In the Summer 2009 Retirement News For Employers, the IRS provides guidance on permitting employees to take withdrawals from retirement plans. The IRS notes that, under law, some retirement plans, for example 401(k) and 403(b) plans, may allow participants to withdraw certain amounts from the plan because of a financial hardship. IRS regulations provide guidelines for plans to follow to ensure they satisfy the law’s requirements. Under these requirements, a plan can make a hardship distribution only:
-if permitted by the plan;
-because of an immediate and heavy financial need of the employee and, in certain cases, of the employee’s spouse, dependent or beneficiary; and
i-n an amount necessary to meet the financial need.
The IRS lists the following 7 steps for an employer to take when permitting a hardship withdrawal from a retirement plan to which the above legal requirements apply:
Step 1 – Review the terms of your plan, including whether the plan allows hardship distributions, and the plan’s procedures and limits which apply to an employee’s request for a hardship distribution.
Step 2 – Ensure that the employee complies with the plan’s procedural requirements.
Step 3 – Verify that the employee’s specific reason for hardship qualifies for a distribution using the plan’s definition of what constitutes a hardship.
Step 4 – If the plan, or any of your other plans in which the employee is a participant, offers loans, document that the employee has exhausted them prior to receiving a hardship distribution. Likewise, verify that the employee has taken any other available distributions, other than hardship distributions, from these plans.
Step 5 – Check that the amount of the hardship distribution does not exceed the amount necessary to satisfy the employee’s financial need. However, the amount required to satisfy the financial need may include amounts necessary to pay any taxes or penalties that are due because of the hardship distribution. Under some plans, a hardship distribution is not considered necessary if the employee has other resources available, such as spousal and minor children’s assets (excluding property held for the employee’s child under an irrevocable trust or under the Uniform Gifts to Minors Act).
Step 6 – Make sure that the amount of the hardship distribution does not exceed any limits under the plan and is made only from the amounts eligible for a hardship distribution.
Step 7 – Most plans also specify that the employee is suspended from contributing to the plan and all other plans that the employer maintains for at least six months after receiving a hardship distribution. Inform the employee and enforce this provision. Failing to enforce the plan’s suspension provision is a common plan error but may be corrected through the IRS’s Employee Plans Compliance Resolution System (the “EPCRS”).
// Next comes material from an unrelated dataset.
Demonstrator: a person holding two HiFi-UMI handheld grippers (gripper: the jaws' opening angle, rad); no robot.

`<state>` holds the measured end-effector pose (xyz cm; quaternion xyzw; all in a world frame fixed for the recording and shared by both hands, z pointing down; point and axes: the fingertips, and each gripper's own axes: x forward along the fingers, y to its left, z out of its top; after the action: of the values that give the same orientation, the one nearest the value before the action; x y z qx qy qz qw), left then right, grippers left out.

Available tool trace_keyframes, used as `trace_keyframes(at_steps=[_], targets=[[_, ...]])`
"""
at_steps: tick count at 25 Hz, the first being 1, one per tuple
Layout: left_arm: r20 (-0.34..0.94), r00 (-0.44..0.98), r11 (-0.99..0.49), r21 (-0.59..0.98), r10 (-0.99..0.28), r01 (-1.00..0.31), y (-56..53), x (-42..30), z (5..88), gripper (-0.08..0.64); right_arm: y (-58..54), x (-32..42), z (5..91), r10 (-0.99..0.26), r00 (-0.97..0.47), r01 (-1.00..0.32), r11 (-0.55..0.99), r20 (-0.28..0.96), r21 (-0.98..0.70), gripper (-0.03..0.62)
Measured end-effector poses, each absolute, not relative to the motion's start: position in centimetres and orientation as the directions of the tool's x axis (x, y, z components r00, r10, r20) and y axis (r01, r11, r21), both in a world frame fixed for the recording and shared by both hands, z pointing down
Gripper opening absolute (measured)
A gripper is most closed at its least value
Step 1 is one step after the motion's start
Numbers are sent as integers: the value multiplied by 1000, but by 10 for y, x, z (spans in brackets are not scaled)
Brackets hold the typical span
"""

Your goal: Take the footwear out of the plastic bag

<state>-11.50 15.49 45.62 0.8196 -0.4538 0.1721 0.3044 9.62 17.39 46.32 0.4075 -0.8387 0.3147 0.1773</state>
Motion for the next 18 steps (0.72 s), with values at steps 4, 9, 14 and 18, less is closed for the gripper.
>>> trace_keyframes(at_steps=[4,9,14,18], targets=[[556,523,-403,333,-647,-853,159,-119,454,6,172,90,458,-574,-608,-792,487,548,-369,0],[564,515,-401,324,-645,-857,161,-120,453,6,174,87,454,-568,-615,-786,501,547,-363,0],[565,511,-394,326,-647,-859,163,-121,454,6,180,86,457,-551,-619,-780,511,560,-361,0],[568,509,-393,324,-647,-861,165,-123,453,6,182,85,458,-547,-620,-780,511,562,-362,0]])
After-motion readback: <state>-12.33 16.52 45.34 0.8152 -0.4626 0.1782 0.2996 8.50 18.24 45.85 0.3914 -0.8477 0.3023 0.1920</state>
The newsletter has some more on hardship withdrawals in a topic entitled “ABCs of Loans and Hardship Distributions.”
The IRS also cautions employees to know the tax rules before taking a withdrawal from a retirement plan. It says that if you are under age 59 ½ and plan to withdraw money from your retirement account, you will likely pay both income tax and a 10% early distribution tax on any previously untaxed money that you take out. Withdrawals from a SIMPLE IRA before you are age 59 ½ and during the “2-year period” may be subject to a 25% additional early distribution tax instead of 10%. The 2-year period is measured from the first day that contributions are deposited. So, consider the decrease in your retirement savings and the increase in tax before you withdraw from either your IRA or a retirement plan, for example, a 401(k) or 403(b) plan.
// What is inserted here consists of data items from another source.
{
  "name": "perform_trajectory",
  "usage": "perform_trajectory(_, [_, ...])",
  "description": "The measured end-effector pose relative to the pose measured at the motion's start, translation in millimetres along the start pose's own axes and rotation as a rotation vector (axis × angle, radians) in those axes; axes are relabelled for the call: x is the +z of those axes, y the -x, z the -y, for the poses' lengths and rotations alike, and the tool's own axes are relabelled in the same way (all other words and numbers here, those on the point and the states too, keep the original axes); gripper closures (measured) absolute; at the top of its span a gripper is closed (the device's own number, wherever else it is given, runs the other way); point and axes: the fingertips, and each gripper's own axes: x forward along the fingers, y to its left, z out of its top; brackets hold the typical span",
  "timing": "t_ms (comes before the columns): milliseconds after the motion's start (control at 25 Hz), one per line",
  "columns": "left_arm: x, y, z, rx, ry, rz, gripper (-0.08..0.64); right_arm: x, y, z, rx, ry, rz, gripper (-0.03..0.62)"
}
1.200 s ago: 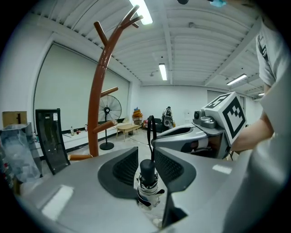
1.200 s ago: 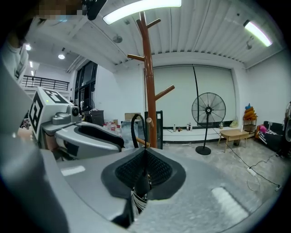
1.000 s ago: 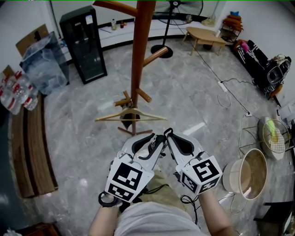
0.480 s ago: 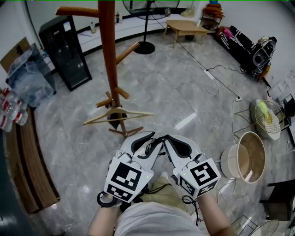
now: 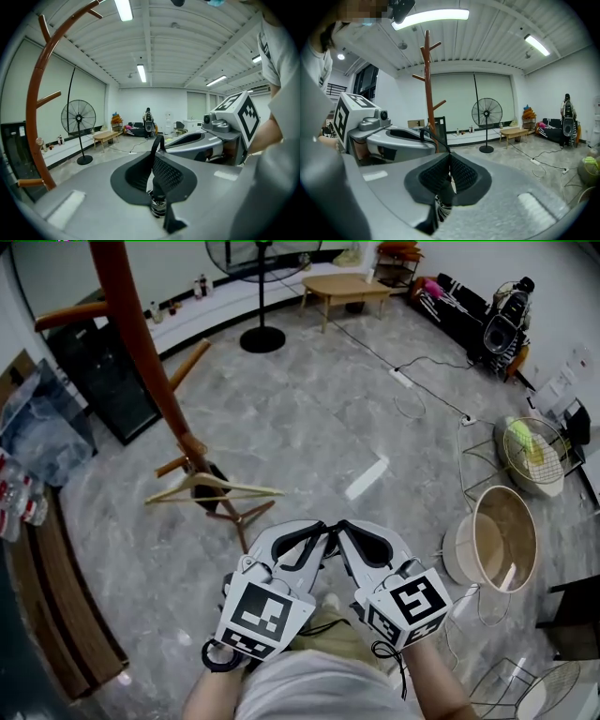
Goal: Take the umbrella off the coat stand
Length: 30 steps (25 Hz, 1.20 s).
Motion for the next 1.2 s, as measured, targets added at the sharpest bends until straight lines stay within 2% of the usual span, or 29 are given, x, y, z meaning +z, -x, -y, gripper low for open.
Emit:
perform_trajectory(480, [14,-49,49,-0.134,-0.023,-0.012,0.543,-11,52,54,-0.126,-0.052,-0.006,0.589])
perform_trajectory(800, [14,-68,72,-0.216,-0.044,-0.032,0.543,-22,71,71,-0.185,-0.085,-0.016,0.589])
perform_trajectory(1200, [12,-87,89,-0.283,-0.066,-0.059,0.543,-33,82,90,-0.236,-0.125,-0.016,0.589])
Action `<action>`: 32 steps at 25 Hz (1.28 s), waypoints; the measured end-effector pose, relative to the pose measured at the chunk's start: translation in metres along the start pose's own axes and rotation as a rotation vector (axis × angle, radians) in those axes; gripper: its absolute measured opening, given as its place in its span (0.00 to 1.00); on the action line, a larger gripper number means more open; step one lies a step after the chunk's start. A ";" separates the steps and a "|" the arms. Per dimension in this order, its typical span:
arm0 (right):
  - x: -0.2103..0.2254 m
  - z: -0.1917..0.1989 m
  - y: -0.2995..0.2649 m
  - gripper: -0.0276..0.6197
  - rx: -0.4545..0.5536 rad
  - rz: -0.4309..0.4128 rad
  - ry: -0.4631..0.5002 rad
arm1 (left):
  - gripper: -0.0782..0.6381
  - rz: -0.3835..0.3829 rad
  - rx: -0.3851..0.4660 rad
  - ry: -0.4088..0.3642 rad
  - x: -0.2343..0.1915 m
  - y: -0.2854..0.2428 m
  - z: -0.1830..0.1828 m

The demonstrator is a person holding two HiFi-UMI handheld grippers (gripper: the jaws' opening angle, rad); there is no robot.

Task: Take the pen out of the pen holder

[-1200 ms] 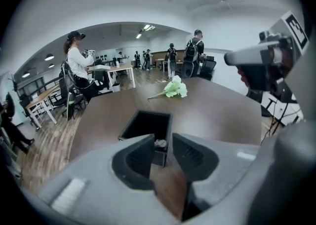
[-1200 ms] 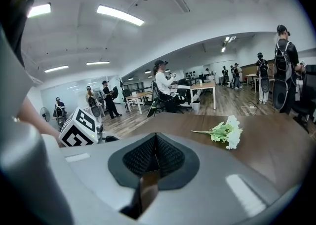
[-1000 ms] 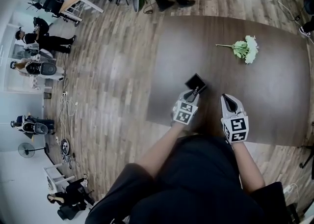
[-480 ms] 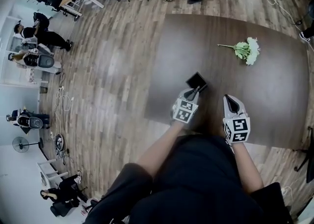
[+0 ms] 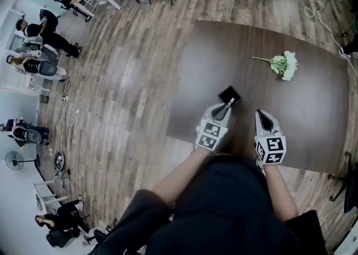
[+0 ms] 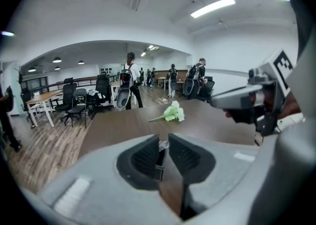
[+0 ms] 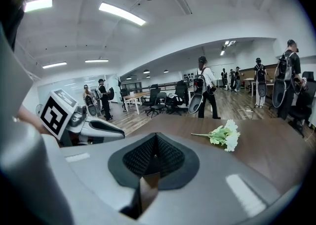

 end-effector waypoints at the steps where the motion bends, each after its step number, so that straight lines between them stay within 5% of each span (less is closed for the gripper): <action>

There are some different exceptions to the 10% early distribution tax depending on whether you take money from an IRA or a retirement plan. Exceptions for an IRA include using the amount withdrawn (1) to pay medical insurance premiums while unemployed, (2) to pay qualified higher education expenses, or (3) to buy, build or rebuild a first home. An exception also applies if you receive distributions in the form of an annuity. Exceptions for retirement plans include (1) you separate from service and are age 55 or older in that year or (2) you elect to receive the money in substantially equal periodic payments after separation from service.